Und die Kinder, die schon im Schulalter sind, wenn sie nach Finnland kommen?
Da ist es ähnlich. Sie bekommen Vorbereitungskurse in Finnisch. Erst wenn sie das können, gehen sie auf die Gesamtschule. Da greift dann unser Fördersystem. Ich glaube, wir stecken mehr Energie und Ressourcen in diese Förderung als Deutschland.
Lehrer sind in Finnland sehr angesehen. Wie kommt das?
Das hängt sicherlich mit unserer Tradition zusammen. In ländlichen Gebieten ist der Lehrer immer noch die wichtigste und angesehenste Person im Ort. Dazu kommt die Ausbildung. Alle unsere Lehrer, egal ob die im Kindergarten oder die Klassenlehrer, studieren ihren Beruf. Die besten Studenten machen das. Finnlands Elite wird Lehrer.
Warum gehen die nicht zu Nokia, wo sie eine Menge Geld verdienen können?
Nokia bietet natürlich attraktive Jobs.
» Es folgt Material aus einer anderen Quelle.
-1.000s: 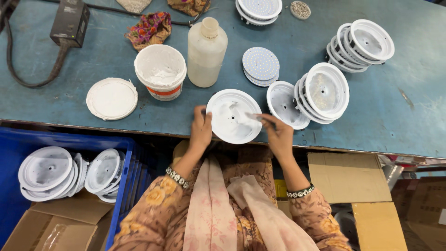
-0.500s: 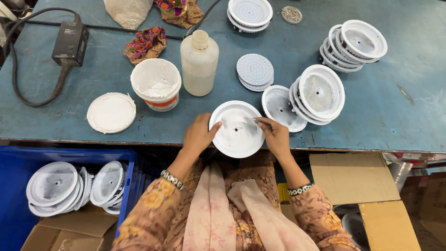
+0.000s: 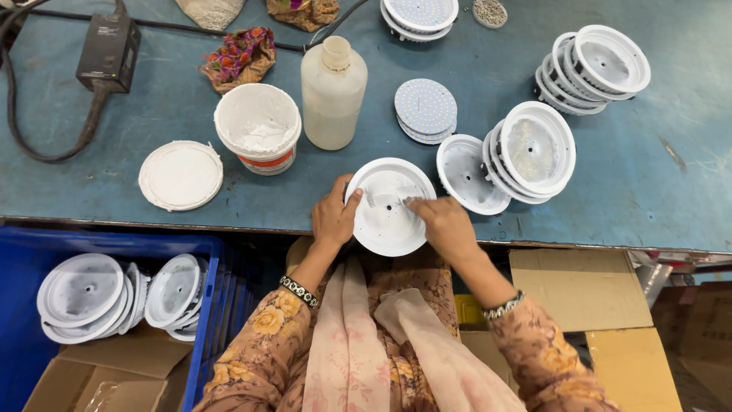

Aber wer weiß, was mit Nokia in fünf Jahren sein wird? Dagegen weiß jeder, dass unsere Gesellschaft auch 2010 noch Lehrer braucht. Dennoch müssen wir darauf achten, dass es innerhalb der Schule Aufstiegsmöglichkeiten gibt – wie sie die Industrie bietet. Man darf nicht als Klassenlehrer anfangen und als Klassenlehrer enden.